The Federal Government is seeking a new $1.25bn loan from the World Bank to support investment reforms, job creation and economic competitiveness, amid growing concerns over Nigeria’s rising debt burden.
The proposed facility, known as Nigeria Actions for Investment and Jobs Acceleration, has advanced to a critical stage in the World Bank approval process and is scheduled for consideration by the lender’s Board of Executive Directors on June 26, 2026.
If approved, the facility would become one of the largest World Bank loans obtained under the administration of President Bola Tinubu, second only to the $1.5bn reform financing package approved in June 2024.
The fresh borrowing, estimated at about N1.70tn using the prevailing exchange rate of N1,361.4 to the dollar, comes as the Federal Government intensifies efforts to finance ongoing economic reforms and stimulate private sector growth.
Documents obtained from the World Bank showed that the proposed loan has moved beyond the appraisal stage and is currently at the decision meeting phase, where senior management reviews the final project package before it is forwarded for board approval.
The World Bank stated that the programme is aimed at supporting Nigeria’s efforts to improve access to finance, electricity and digital infrastructure, while also strengthening competitiveness through reforms in taxation, agriculture and trade.
The Federal Ministry of Finance is expected to oversee implementation of the programme.
Nigeria’s total external debt could rise from $51.86bn recorded at the end of December 2025 to about $53.11bn if the proposed facility is fully approved and disbursed. In naira terms, the country’s external debt stock would increase from N74.43tn to approximately N76.13tn.
Similarly, total public debt may climb from N159.28tn to about N160.98tn, further intensifying concerns over the sustainability of the country’s debt obligations.
The planned borrowing adds to a growing list of World Bank-backed programmes approved for Nigeria since Tinubu assumed office in 2023. Records show that the World Bank has approved about $9.35bn in loans and credits for Nigeria within the period, covering sectors such as healthcare, education, agriculture, social protection, energy and economic reforms.
Among the major approvals were the $2.25bn RESET and ARMOR reform support facilities approved in June 2024, as well as the $1.57bn HOPE and SPIN programmes approved in September 2024.
Another $1.08bn was approved in March 2025 for resilience and education-related projects.
Approval of the latest request would raise total World Bank commitments to Nigeria under the current administration to about $10.6bn.
Despite the inflow of multilateral financing, concerns remain over delays associated with the release of approved funds, as disbursements are usually tied to policy implementation benchmarks and reform conditions.
The Accountant-General of the Federation, Shamseldeen Ogunjimi, recently expressed dissatisfaction with the pace of approvals and disbursement by the World Bank.
During a meeting in Abuja with a World Bank delegation led by Treed Lane, Ogunjimi warned that Nigeria might reconsider future loan arrangements if processing delays persist beyond six months.
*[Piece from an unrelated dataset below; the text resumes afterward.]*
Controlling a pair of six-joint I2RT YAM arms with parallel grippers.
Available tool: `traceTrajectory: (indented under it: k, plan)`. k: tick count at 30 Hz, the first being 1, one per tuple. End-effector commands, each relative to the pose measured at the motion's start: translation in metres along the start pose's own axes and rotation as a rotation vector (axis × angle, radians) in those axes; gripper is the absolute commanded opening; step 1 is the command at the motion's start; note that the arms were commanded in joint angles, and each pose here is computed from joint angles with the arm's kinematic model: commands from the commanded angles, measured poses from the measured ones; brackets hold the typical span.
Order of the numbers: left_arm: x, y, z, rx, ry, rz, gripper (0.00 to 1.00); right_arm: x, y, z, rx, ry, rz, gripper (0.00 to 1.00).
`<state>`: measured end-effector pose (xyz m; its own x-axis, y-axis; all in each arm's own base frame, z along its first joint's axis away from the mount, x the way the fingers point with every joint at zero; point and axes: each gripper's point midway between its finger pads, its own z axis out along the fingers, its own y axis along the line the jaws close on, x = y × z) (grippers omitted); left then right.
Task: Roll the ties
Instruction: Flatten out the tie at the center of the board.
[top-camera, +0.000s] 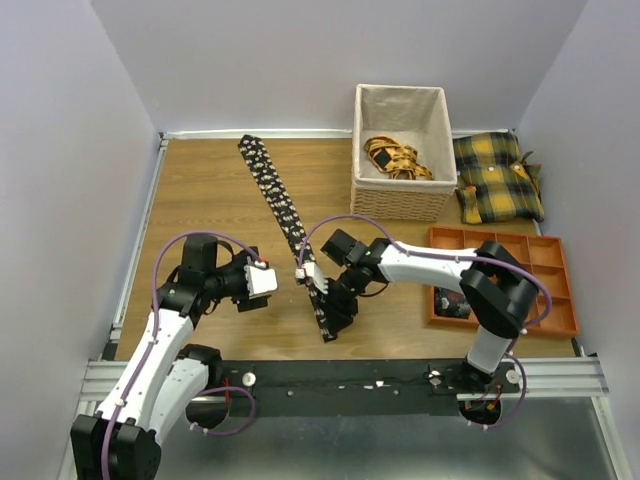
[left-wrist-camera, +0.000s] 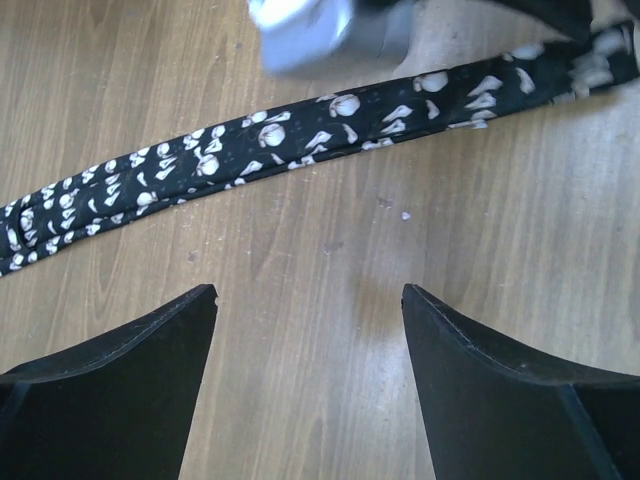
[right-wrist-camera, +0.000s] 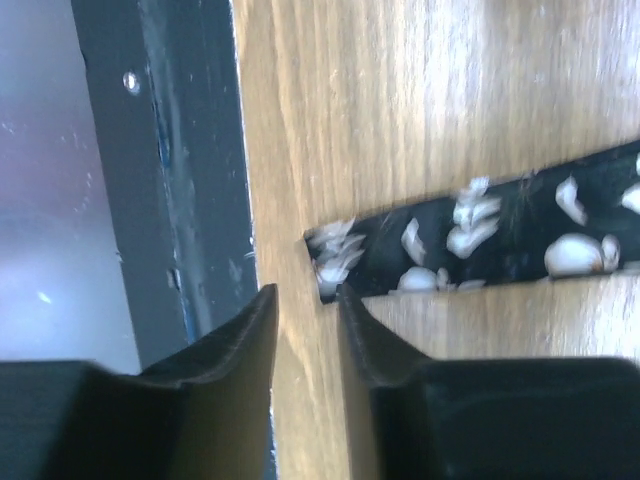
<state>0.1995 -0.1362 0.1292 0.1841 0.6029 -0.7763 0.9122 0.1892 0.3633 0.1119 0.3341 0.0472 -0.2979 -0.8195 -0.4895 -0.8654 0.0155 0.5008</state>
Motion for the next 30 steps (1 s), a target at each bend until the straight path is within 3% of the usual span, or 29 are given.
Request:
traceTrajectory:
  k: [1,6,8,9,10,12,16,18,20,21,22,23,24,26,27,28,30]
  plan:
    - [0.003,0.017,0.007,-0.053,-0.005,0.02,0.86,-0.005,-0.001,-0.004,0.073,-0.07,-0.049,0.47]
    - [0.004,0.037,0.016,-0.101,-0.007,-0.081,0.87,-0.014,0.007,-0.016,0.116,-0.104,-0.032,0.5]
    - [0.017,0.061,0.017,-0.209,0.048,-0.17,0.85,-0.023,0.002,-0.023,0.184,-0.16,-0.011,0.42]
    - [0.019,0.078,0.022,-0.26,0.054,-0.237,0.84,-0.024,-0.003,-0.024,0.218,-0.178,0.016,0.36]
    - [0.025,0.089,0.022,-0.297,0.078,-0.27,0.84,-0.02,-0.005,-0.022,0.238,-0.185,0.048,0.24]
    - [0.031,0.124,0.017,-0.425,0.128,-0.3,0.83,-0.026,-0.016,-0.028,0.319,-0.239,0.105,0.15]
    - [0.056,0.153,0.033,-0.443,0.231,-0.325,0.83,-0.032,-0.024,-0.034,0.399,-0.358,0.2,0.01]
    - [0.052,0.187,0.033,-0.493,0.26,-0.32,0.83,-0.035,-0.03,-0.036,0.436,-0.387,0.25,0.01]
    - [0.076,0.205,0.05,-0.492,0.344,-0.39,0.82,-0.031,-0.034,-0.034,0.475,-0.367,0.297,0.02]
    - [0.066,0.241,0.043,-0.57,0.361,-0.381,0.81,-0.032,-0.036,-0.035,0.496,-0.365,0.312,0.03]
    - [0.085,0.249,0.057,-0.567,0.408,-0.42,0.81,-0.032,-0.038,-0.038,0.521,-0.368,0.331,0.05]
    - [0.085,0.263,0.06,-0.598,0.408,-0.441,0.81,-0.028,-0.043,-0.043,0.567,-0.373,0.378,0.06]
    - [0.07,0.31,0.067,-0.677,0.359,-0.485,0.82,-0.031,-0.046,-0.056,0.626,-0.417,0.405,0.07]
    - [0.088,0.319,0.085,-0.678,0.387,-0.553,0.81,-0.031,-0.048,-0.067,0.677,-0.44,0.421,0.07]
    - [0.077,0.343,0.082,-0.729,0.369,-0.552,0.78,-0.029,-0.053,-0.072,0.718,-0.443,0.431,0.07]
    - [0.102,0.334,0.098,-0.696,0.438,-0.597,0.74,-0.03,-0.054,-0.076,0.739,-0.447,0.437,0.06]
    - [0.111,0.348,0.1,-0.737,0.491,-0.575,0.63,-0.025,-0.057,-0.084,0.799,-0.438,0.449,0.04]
According to him, lengthy approval timelines could disrupt project implementation and weaken the government’s development agenda.
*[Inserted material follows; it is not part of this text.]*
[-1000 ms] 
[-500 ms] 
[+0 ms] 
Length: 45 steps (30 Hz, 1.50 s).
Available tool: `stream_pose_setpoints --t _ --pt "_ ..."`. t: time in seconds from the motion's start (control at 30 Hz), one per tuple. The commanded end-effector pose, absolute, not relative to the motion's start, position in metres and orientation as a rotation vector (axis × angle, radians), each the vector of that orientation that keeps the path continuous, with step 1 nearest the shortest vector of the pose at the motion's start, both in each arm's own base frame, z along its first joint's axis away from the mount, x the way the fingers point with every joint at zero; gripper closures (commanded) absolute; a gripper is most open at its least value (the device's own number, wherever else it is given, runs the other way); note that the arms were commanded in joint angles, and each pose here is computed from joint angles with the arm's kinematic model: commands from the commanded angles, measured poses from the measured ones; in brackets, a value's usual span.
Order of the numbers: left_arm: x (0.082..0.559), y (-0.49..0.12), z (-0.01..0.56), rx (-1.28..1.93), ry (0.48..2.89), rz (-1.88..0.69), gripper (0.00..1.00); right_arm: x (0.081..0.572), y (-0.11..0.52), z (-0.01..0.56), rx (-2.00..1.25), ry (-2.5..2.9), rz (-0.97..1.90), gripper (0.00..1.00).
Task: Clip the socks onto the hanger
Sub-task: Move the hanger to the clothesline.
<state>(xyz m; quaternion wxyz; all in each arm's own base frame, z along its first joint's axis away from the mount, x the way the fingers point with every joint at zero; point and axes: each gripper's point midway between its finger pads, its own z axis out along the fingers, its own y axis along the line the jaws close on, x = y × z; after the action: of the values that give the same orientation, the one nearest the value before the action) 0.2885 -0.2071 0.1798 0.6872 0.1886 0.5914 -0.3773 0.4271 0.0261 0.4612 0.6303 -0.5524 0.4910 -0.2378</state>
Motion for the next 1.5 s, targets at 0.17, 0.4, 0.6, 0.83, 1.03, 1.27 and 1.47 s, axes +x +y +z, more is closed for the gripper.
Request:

Responding to concerns over delayed funding, the World Bank’s Senior External Affairs Officer, Mansir Nasir, explained that disbursement of project funds is usually done in phases and depends on the structure and implementation status of each programme.
Meanwhile, figures from the Debt Management Office showed that Nigeria’s debt exposure to the World Bank rose from $17.81bn in 2024 to $19.89bn in 2025, representing an increase of about $2.08bn within one year.
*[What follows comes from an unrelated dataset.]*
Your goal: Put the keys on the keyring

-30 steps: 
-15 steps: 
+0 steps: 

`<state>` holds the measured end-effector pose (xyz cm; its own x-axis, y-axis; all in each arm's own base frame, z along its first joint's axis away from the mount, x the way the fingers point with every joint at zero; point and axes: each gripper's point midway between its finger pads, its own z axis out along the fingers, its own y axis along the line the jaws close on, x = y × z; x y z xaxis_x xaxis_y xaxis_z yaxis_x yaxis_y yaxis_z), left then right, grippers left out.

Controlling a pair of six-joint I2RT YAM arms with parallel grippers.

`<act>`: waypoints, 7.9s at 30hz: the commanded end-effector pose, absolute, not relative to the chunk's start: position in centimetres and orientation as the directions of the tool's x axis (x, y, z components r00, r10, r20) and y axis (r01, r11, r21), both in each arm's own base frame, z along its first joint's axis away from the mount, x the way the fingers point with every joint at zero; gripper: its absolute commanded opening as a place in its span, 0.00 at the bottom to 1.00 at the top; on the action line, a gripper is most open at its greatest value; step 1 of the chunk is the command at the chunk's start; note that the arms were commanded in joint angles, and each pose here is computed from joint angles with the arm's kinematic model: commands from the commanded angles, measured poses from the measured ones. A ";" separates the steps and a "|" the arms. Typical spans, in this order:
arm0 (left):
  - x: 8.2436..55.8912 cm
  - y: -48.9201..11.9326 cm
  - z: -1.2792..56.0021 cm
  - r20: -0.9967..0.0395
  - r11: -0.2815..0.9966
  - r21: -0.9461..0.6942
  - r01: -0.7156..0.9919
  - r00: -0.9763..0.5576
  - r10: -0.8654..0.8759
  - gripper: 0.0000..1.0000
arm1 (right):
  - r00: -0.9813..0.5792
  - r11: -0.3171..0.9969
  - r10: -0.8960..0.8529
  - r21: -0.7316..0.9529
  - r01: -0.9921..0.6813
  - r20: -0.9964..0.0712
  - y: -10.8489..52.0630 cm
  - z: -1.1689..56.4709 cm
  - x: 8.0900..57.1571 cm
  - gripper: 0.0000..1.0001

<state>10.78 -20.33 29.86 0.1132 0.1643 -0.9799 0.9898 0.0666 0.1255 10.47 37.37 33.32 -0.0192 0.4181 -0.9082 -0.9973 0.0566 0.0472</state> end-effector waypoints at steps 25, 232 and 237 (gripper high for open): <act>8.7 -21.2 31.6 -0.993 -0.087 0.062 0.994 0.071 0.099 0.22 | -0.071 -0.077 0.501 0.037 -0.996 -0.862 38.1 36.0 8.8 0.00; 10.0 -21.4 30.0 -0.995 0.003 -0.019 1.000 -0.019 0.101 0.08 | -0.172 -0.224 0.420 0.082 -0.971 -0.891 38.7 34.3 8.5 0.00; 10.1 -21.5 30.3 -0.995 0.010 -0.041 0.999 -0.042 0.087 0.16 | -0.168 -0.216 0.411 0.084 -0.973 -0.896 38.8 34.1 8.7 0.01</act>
The increase was driven largely by rising obligations to the International Development Association, which grew from $16.56bn to $18.51bn, while debts owed to the International Bank for Reconstruction and Development also increased from $1.24bn to $1.38bn.
The World Bank currently accounts for more than 38 per cent of Nigeria’s total external debt stock.
The proposed facility is also expected to complement ongoing intervention programmes, including FINCLUDE, BRIDGE, AGROW, ARMOR and DARES, which are aimed at expanding economic opportunities and improving productivity across key sectors of the economy.